TO DO: Write the entries below out again without a single difference.

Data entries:
== == ==

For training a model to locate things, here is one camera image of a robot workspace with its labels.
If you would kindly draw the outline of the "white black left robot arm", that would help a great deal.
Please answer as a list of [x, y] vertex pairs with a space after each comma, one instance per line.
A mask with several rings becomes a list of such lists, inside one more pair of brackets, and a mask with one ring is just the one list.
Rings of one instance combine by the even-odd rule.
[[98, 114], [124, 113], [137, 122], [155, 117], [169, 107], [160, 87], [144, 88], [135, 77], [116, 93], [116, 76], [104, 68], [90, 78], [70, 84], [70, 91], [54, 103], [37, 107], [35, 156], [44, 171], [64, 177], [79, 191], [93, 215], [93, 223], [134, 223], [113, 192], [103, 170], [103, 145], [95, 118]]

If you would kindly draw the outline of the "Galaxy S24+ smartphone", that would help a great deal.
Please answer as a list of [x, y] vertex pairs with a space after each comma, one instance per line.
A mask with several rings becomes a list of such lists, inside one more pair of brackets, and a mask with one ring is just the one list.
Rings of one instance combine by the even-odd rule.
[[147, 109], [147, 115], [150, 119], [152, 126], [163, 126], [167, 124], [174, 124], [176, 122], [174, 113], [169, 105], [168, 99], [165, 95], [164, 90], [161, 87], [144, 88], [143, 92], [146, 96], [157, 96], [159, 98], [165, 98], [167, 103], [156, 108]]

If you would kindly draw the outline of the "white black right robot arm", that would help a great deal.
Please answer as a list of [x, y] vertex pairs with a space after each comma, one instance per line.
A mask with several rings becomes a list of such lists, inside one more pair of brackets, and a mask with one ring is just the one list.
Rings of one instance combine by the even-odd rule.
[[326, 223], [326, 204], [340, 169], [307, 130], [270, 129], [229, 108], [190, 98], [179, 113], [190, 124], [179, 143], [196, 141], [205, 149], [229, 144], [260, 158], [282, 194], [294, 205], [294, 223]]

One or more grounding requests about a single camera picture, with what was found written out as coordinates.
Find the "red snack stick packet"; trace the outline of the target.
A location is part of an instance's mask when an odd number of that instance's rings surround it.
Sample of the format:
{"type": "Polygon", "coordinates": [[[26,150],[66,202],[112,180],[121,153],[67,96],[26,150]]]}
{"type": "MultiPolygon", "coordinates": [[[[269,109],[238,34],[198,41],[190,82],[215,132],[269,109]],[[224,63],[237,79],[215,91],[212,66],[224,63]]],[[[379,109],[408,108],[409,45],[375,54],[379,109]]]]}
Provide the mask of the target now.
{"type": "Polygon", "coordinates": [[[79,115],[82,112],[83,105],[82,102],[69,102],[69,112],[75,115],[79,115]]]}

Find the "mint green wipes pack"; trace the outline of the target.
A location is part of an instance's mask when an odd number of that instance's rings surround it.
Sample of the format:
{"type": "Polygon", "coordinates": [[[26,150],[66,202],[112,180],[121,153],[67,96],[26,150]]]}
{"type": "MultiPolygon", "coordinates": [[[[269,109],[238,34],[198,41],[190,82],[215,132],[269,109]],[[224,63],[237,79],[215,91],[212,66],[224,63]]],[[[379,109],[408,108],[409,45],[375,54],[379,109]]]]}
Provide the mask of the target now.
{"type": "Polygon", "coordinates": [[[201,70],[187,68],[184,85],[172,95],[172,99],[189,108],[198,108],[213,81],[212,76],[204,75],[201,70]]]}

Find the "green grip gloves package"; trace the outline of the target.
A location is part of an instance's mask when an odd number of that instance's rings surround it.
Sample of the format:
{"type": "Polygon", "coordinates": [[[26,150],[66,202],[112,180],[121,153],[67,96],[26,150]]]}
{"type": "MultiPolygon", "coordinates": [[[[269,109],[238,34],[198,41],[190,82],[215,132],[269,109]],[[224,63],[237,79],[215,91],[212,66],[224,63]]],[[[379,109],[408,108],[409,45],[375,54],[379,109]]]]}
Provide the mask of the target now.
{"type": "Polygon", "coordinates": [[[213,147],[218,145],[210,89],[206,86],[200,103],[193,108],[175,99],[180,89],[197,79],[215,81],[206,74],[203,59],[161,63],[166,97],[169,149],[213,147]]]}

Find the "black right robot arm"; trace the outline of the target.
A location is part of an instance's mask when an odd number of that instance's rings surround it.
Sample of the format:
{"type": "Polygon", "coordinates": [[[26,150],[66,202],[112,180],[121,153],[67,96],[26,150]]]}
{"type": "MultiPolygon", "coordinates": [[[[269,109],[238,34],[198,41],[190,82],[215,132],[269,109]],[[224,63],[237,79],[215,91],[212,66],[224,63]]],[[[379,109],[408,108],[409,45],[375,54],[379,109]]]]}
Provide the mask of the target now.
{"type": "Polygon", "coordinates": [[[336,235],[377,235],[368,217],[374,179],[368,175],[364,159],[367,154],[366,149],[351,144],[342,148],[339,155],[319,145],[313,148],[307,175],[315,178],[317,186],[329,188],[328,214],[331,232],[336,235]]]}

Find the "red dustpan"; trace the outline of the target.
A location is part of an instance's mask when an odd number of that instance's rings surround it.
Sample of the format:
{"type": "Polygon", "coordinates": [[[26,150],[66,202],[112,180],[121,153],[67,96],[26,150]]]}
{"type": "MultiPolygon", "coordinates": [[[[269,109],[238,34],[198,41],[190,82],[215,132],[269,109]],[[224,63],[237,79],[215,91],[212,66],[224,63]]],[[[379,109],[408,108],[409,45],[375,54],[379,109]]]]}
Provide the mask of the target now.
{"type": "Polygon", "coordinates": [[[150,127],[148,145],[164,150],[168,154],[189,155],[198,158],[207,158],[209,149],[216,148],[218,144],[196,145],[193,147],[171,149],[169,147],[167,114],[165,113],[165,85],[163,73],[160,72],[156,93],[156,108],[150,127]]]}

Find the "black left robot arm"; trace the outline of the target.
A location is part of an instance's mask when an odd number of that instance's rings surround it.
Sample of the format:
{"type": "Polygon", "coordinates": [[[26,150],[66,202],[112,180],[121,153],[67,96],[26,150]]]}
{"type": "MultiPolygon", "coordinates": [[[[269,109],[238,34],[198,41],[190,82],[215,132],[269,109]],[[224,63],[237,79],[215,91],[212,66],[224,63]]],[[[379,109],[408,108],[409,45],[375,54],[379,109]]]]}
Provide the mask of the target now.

== == ==

ANSWER BOX:
For training a model to locate things, here is one camera image of a robot workspace with its labels.
If you would kindly draw the outline of the "white black left robot arm", that would help a great deal.
Please answer as a list of [x, y] vertex pairs with a space after each comma, one instance per line.
A mask with several rings becomes a list of such lists, inside one more pair of brackets, and a mask with one ring is just the one list.
Rings of one instance combine by the even-odd rule.
[[98, 114], [124, 113], [137, 122], [155, 117], [169, 107], [160, 87], [144, 88], [135, 77], [116, 93], [116, 76], [104, 68], [90, 78], [70, 84], [70, 91], [54, 103], [37, 107], [35, 156], [44, 171], [64, 177], [79, 191], [93, 215], [93, 223], [134, 223], [113, 192], [103, 170], [103, 145], [95, 118]]

If you would kindly draw the outline of the "Galaxy S24+ smartphone", that would help a great deal.
Please answer as a list of [x, y] vertex pairs with a space after each comma, one instance per line.
A mask with several rings becomes a list of such lists, inside one more pair of brackets, and a mask with one ring is just the one list.
Rings of one instance combine by the even-odd rule.
[[147, 109], [147, 115], [150, 119], [152, 126], [163, 126], [167, 124], [174, 124], [176, 122], [174, 113], [169, 105], [168, 99], [165, 95], [164, 90], [161, 87], [144, 88], [143, 92], [146, 96], [157, 96], [159, 98], [165, 98], [167, 103], [156, 108]]

If you would kindly draw the outline of the "white black right robot arm", that would help a great deal.
Please answer as a list of [x, y] vertex pairs with a space after each comma, one instance per line.
A mask with several rings becomes a list of such lists, inside one more pair of brackets, and a mask with one ring is just the one list.
Rings of one instance combine by the even-odd rule.
[[326, 223], [326, 204], [340, 169], [307, 130], [270, 129], [229, 108], [190, 98], [179, 113], [190, 124], [179, 143], [196, 141], [205, 149], [229, 144], [260, 158], [282, 194], [294, 205], [294, 223]]

One or more grounding requests about a single camera picture, with what was found written out as coordinates.
Find the "red snack stick packet"; trace the outline of the target.
A location is part of an instance's mask when an odd number of that instance's rings surround it.
Sample of the format:
{"type": "Polygon", "coordinates": [[[26,150],[66,202],[112,180],[121,153],[67,96],[26,150]]]}
{"type": "MultiPolygon", "coordinates": [[[[269,109],[238,34],[198,41],[190,82],[215,132],[269,109]],[[224,63],[237,79],[215,91],[212,66],[224,63]]],[[[379,109],[408,108],[409,45],[375,54],[379,109]]]]}
Provide the mask of the target now.
{"type": "Polygon", "coordinates": [[[79,115],[82,112],[83,105],[82,102],[69,102],[69,112],[75,115],[79,115]]]}

Find the "mint green wipes pack"; trace the outline of the target.
A location is part of an instance's mask when an odd number of that instance's rings surround it.
Sample of the format:
{"type": "Polygon", "coordinates": [[[26,150],[66,202],[112,180],[121,153],[67,96],[26,150]]]}
{"type": "MultiPolygon", "coordinates": [[[[269,109],[238,34],[198,41],[190,82],[215,132],[269,109]],[[224,63],[237,79],[215,91],[212,66],[224,63]]],[[[379,109],[408,108],[409,45],[375,54],[379,109]]]]}
Provide the mask of the target now.
{"type": "Polygon", "coordinates": [[[201,70],[187,68],[184,85],[172,95],[172,99],[189,108],[198,108],[213,81],[212,76],[204,75],[201,70]]]}

Find the "green grip gloves package"; trace the outline of the target.
A location is part of an instance's mask when an odd number of that instance's rings surround it.
Sample of the format:
{"type": "Polygon", "coordinates": [[[26,150],[66,202],[112,180],[121,153],[67,96],[26,150]]]}
{"type": "MultiPolygon", "coordinates": [[[[269,109],[238,34],[198,41],[190,82],[215,132],[269,109]],[[224,63],[237,79],[215,91],[212,66],[224,63]]],[[[379,109],[408,108],[409,45],[375,54],[379,109]]]]}
Provide the mask of the target now.
{"type": "Polygon", "coordinates": [[[213,147],[218,145],[210,89],[206,86],[200,103],[193,108],[175,99],[180,89],[197,79],[215,81],[206,74],[203,59],[161,63],[166,97],[169,149],[213,147]]]}

Find the "black right robot arm"; trace the outline of the target.
A location is part of an instance's mask when an odd number of that instance's rings surround it.
Sample of the format:
{"type": "Polygon", "coordinates": [[[26,150],[66,202],[112,180],[121,153],[67,96],[26,150]]]}
{"type": "MultiPolygon", "coordinates": [[[[269,109],[238,34],[198,41],[190,82],[215,132],[269,109]],[[224,63],[237,79],[215,91],[212,66],[224,63]]],[[[379,109],[408,108],[409,45],[375,54],[379,109]]]]}
Provide the mask of the target now.
{"type": "Polygon", "coordinates": [[[336,235],[377,235],[368,217],[374,179],[368,175],[364,159],[367,154],[366,149],[351,144],[342,148],[339,155],[319,145],[313,148],[307,175],[315,178],[317,186],[329,188],[328,214],[331,232],[336,235]]]}

Find the "red dustpan"; trace the outline of the target.
A location is part of an instance's mask when an odd number of that instance's rings surround it.
Sample of the format:
{"type": "Polygon", "coordinates": [[[26,150],[66,202],[112,180],[121,153],[67,96],[26,150]]]}
{"type": "MultiPolygon", "coordinates": [[[[269,109],[238,34],[198,41],[190,82],[215,132],[269,109]],[[224,63],[237,79],[215,91],[212,66],[224,63]]],[[[379,109],[408,108],[409,45],[375,54],[379,109]]]]}
Provide the mask of the target now.
{"type": "Polygon", "coordinates": [[[150,127],[148,145],[164,150],[168,154],[189,155],[198,158],[207,158],[209,149],[216,148],[218,144],[196,145],[193,147],[171,149],[169,147],[167,114],[165,113],[165,85],[163,73],[160,72],[156,93],[156,108],[150,127]]]}

Find the "black left robot arm"; trace the outline of the target.
A location is part of an instance's mask when an odd number of that instance's rings surround it.
Sample of the format:
{"type": "Polygon", "coordinates": [[[26,150],[66,202],[112,180],[121,153],[67,96],[26,150]]]}
{"type": "MultiPolygon", "coordinates": [[[[269,109],[238,34],[198,41],[190,82],[215,132],[269,109]],[[224,63],[237,79],[215,91],[212,66],[224,63]]],[[[379,109],[408,108],[409,45],[375,54],[379,109]]]]}
Provide the mask of the target now.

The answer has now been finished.